(Goal of the exercise)
Whenever a line in the data holds the string "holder", copy that line.

==== Given data ====

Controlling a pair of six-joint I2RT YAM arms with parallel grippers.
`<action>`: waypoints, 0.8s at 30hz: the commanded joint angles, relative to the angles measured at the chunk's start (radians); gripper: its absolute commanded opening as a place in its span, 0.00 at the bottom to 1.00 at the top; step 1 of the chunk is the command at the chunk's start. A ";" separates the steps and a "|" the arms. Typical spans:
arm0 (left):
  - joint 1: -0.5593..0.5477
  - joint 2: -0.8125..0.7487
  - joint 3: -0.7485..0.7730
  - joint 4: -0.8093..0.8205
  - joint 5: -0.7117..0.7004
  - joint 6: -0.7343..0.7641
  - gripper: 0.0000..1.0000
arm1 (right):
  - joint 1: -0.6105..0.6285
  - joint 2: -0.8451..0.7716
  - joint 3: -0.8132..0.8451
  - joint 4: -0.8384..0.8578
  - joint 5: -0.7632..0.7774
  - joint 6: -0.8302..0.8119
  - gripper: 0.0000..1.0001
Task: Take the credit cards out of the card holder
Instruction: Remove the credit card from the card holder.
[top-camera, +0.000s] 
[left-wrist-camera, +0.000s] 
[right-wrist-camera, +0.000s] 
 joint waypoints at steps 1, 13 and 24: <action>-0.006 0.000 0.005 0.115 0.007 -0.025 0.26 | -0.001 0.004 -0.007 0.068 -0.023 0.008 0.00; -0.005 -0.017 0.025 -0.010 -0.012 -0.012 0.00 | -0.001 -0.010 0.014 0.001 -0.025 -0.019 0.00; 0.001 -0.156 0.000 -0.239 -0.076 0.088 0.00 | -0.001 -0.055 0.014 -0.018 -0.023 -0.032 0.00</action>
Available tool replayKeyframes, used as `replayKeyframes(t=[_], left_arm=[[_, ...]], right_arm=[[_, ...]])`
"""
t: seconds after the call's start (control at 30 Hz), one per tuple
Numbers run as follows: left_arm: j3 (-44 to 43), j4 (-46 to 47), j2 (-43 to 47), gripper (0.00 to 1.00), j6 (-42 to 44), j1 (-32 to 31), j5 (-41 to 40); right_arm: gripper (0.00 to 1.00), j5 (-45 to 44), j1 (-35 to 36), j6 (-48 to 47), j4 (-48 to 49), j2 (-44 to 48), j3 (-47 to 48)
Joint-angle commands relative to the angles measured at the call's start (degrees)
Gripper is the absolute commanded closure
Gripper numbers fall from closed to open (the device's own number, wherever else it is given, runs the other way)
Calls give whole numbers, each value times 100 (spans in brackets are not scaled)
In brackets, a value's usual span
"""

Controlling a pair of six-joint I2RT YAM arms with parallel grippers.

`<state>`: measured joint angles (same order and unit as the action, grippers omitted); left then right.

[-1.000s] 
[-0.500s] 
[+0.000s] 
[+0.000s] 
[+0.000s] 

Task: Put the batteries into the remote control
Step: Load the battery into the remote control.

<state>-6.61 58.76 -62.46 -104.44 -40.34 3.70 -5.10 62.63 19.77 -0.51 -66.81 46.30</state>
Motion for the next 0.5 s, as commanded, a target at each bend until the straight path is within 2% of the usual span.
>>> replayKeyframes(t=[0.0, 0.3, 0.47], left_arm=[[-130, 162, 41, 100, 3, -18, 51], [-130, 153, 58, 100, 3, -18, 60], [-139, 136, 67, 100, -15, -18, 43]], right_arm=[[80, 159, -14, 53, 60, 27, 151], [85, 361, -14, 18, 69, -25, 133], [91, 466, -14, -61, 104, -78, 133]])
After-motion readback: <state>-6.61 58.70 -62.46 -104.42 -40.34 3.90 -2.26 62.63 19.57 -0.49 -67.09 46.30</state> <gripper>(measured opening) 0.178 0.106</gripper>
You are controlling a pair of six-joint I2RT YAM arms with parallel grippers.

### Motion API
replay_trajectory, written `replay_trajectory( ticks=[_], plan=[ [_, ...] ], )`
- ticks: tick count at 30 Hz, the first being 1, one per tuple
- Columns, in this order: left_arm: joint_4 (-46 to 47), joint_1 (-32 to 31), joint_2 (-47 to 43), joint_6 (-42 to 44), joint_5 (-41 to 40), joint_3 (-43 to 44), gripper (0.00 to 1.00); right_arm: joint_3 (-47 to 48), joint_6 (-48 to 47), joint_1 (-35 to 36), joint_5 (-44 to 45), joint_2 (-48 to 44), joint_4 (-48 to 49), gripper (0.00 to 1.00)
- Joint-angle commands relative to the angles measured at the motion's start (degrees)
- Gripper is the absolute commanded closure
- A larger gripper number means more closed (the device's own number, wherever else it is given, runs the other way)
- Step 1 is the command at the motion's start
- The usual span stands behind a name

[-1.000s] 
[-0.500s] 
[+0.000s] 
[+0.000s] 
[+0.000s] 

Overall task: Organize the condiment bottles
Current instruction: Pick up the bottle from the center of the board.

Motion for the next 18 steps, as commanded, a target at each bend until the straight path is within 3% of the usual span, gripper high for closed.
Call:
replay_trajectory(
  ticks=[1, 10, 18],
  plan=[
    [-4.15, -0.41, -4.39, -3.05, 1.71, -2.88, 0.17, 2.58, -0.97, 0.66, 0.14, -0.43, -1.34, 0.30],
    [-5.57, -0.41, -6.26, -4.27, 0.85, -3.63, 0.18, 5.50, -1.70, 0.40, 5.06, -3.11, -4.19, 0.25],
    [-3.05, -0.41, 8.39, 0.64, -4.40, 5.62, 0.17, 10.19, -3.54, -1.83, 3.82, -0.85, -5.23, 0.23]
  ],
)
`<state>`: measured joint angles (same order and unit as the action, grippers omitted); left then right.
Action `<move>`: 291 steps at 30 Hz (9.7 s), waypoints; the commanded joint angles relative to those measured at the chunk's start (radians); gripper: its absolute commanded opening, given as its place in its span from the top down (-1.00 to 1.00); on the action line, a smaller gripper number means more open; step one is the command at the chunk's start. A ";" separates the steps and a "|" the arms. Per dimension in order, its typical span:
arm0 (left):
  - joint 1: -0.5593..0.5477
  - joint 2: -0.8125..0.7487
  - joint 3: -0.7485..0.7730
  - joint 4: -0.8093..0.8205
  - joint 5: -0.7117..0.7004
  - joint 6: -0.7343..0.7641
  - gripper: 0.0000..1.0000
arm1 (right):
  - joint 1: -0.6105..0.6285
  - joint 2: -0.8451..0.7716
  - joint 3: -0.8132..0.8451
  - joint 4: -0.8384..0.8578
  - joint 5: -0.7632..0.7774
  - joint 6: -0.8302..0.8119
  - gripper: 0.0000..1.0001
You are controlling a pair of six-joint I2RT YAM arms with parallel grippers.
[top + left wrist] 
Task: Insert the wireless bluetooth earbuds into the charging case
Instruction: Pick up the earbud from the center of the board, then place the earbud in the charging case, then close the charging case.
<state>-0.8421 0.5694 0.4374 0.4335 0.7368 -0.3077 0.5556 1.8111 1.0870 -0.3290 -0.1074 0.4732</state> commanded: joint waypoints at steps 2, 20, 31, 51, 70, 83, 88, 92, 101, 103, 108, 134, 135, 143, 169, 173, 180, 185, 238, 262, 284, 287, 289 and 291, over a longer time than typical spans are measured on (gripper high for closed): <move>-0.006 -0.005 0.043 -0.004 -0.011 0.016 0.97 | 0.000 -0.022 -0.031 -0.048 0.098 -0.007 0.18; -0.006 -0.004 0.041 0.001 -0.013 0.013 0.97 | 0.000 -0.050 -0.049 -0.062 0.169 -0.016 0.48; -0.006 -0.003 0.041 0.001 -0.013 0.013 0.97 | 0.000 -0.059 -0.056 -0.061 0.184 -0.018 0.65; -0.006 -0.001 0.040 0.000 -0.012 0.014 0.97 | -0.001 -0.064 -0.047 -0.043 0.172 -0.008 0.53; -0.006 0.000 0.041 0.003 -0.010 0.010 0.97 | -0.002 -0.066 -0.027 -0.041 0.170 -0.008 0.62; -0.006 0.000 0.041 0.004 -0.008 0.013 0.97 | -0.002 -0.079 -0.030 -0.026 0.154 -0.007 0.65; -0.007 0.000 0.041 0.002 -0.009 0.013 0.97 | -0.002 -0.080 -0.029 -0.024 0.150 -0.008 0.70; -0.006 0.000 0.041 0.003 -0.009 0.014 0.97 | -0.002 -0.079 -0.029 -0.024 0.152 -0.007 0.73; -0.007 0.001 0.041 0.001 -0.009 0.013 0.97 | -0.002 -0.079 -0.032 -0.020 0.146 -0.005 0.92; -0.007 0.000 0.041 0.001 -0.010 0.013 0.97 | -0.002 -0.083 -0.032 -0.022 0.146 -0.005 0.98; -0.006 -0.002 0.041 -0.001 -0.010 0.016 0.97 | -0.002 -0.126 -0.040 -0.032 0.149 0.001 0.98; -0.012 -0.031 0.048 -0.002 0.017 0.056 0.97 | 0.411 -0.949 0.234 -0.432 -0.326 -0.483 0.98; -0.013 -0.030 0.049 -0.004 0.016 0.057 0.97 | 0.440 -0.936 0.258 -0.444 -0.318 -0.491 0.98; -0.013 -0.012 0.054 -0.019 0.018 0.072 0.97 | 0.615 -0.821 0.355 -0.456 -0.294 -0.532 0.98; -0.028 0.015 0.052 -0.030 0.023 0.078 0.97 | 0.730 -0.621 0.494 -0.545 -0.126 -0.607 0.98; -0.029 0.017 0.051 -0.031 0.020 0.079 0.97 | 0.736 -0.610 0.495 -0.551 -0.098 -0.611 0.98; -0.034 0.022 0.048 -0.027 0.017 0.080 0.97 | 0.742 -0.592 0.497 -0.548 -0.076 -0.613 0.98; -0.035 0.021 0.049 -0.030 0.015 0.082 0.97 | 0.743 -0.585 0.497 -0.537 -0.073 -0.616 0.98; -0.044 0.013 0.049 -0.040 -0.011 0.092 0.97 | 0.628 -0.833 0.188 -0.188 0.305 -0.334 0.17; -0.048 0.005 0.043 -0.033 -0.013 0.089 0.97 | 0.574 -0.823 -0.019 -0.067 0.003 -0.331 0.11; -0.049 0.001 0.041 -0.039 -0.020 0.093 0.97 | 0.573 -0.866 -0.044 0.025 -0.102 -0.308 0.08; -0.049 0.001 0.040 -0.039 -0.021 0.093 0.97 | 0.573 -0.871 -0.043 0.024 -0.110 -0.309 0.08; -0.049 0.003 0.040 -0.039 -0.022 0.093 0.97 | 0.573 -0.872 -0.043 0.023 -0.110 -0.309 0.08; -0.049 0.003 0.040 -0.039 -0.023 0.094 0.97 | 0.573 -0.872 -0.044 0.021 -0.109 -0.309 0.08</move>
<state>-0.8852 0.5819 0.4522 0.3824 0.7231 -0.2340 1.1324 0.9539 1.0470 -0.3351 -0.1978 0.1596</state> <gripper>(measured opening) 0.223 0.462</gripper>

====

(Answer to this exercise)
Task: Take the credit cards out of the card holder
Instruction: Remove the credit card from the card holder.

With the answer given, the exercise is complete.